The total number of objects & images should be a reasonable number. Combine, refine, and optimize your external objects. Replace graphic rollovers with CSS rollovers to speed display and minimize HTTP requests. Continue reading
Simple rather than flashy:
The use of multimedia can help you provide all kinds of features making your web pages lifelike and interesting. However, it is advisable to avoid its use if you really want your prospective visitors to gain quick access to your website and obtain the relevant information. It is a good idea to limit flash navigation, which can confuse users if over used. Always make access to your Home page direct from any page.
Focus on speed:
Files with graphic formats should never give users long download times or they will be driven away. Remember search engines find it hard to decipher text embedded in graphics and these features take longer to download. Avoid such things as far as possible. Have a look here for more technical tips on website loading and page design.
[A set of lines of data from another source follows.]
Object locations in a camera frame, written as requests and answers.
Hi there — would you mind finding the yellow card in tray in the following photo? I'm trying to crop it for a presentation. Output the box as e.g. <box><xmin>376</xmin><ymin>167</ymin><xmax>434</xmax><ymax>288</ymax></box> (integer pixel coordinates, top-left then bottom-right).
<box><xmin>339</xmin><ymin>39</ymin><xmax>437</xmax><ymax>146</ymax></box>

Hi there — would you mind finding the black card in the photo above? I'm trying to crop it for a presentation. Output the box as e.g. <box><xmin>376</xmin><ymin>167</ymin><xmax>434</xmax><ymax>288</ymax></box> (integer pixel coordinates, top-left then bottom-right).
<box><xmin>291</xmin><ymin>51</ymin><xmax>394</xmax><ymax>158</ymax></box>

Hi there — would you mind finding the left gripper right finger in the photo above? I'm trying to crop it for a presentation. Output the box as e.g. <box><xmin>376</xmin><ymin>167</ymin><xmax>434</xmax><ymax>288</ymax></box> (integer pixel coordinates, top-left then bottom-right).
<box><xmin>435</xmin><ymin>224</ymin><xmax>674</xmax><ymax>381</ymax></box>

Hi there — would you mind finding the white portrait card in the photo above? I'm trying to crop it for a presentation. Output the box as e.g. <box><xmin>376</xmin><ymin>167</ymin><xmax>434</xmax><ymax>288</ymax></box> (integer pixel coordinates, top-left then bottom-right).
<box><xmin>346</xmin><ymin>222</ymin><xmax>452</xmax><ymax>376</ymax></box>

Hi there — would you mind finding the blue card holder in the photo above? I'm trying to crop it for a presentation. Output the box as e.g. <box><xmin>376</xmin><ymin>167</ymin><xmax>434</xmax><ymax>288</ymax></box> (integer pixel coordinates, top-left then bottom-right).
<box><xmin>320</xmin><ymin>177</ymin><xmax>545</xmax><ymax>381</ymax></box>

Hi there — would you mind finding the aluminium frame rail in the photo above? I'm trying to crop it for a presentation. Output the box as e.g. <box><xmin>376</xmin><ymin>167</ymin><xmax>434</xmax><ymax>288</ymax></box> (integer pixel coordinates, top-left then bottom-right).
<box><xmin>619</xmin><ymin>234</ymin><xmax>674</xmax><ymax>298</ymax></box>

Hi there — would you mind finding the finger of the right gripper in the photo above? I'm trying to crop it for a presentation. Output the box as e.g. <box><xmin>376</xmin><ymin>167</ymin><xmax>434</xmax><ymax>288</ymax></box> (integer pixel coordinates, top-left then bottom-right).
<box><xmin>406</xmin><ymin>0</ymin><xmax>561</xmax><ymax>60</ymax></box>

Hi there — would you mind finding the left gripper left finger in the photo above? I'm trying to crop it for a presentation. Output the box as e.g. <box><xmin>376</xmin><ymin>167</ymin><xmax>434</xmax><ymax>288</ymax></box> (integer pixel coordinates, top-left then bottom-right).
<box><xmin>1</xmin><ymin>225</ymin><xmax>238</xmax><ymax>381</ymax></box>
Coding should be clean as possible, free of structure and CSS files should be off page where possible.
HTTP compression, otherwise called content encoding using gzip should be considered.
CSS alternate style sheets should be referenced in the HTML but are not actually downloaded until they are needed and therefore reduce the total page size.
The total size of your images should be under 30K. Consider optimising your images for size, combining them, and replacing graphic rollovers with CSS.
The total size of external scripts ideally should not be over 8K. Consider optimising your scripts for size, combining them, and using compression where appropriate for any scripts placed in the HEAD of your documents.
The total size of your external CSS should be under 8K. Optimise your CSS for size by eliminating white space in the code, using shorthand notation, and combining multiple CSS files where appropriate.